--- Problem statement ---
From first line to last, transcribe the listing exactly and skip any image.

--- Data excerpt ---

__________________________________________________

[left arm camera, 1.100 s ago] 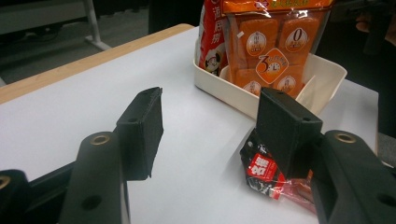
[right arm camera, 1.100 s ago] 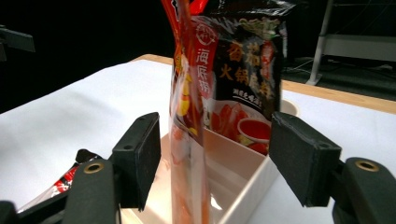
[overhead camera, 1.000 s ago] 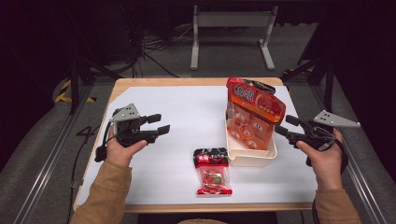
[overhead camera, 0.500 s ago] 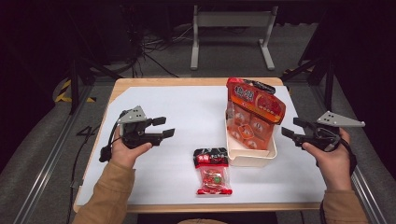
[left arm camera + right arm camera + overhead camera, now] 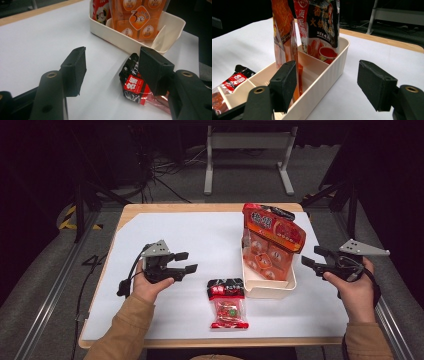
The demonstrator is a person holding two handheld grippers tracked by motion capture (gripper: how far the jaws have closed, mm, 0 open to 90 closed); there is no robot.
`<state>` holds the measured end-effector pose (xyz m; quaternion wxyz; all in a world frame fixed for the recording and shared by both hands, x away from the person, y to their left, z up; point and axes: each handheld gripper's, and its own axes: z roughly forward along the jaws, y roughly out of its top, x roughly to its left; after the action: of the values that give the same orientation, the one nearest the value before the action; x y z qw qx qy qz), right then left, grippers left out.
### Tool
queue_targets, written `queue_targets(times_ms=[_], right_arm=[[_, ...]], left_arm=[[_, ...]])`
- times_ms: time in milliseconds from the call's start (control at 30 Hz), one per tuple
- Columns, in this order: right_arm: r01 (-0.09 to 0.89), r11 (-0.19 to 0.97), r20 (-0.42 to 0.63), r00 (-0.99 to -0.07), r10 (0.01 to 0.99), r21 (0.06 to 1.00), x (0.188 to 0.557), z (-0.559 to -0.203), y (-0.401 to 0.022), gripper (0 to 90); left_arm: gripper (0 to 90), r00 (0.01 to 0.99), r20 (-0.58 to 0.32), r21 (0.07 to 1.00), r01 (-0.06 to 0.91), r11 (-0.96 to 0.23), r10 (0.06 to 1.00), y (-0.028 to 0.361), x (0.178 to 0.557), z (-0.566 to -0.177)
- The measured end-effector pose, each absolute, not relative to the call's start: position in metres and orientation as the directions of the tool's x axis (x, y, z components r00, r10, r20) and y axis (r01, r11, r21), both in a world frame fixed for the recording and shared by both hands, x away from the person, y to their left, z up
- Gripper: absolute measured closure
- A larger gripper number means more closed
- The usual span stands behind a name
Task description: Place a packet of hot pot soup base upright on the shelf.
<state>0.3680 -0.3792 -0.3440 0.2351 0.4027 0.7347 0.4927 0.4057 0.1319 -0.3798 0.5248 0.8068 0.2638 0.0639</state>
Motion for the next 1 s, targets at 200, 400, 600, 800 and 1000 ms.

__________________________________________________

--- Written answer ---
[left arm camera, 1.100 s ago] 
[right arm camera, 1.100 s ago] 
[overhead camera, 1.000 s ago] 
[overhead camera, 0.500 s ago] 
[left arm camera + right arm camera + overhead camera, now] 
The demonstrator is a person holding two handheld grippers tracked by motion capture (gripper: how far the jaws have closed, mm, 0 open to 90 closed); there is no robot.
`<state>` holds the measured end-effector pose (xyz m; quaternion wxyz; all in a world frame fixed for the recording and shared by both hands, x away from the person, y to their left, z up; point and axes: each handheld gripper's, and its own axes: z roughly forward along the jaws, y roughly out of its top, x roughly to its left; after the action: of the values that give the same orientation, the one nearest the value before the action; x y z qw qx qy qz), right then left, grippers left out.
### Tool
queue_targets, written `queue_targets(times_ms=[_], right_arm=[[_, ...]], left_arm=[[_, ...]])`
- times_ms: time in milliseconds from the call's start (control at 30 Hz), one per tuple
- Columns, in this order: right_arm: r01 (-0.09 to 0.89), r11 (-0.19 to 0.97), r20 (-0.42 to 0.63), r00 (-0.99 to -0.07), r10 (0.01 to 0.99), r21 (0.06 to 1.00), x (0.188 to 0.557), z (-0.559 to -0.203), y (-0.401 to 0.022), gripper (0 to 90); left_arm: gripper (0 to 90), r00 (0.01 to 0.99), r20 (-0.58 to 0.32), r21 (0.07 to 1.00), r01 (-0.06 to 0.91), r11 (-0.96 to 0.23), r10 (0.06 to 1.00), y (-0.028 to 0.361), x (0.178 to 0.557), z (-0.566 to -0.177)
- The measured end-effector pose, each absolute, not relative to the call's start: position in metres and orientation as the directions of the tool's x axis (x, y, z components r00, r10, r20) and y axis (r01, r11, r21), both in a world frame fixed for the recording and shared by both hands, x away from the person, y to their left, z up
- Gripper: absolute measured closure
- A larger gripper number means more closed
- The usual span stands behind a name
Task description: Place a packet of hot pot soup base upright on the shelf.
<state>0.3680 -0.3792 -0.3440 0.2351 0.4027 0.7347 0.4927 0.4057 0.1319 -0.3798 0.5248 0.8068 0.2638 0.0639</state>
Motion for the next 1 s, targets at 200, 400, 600, 800 and 1000 ms.

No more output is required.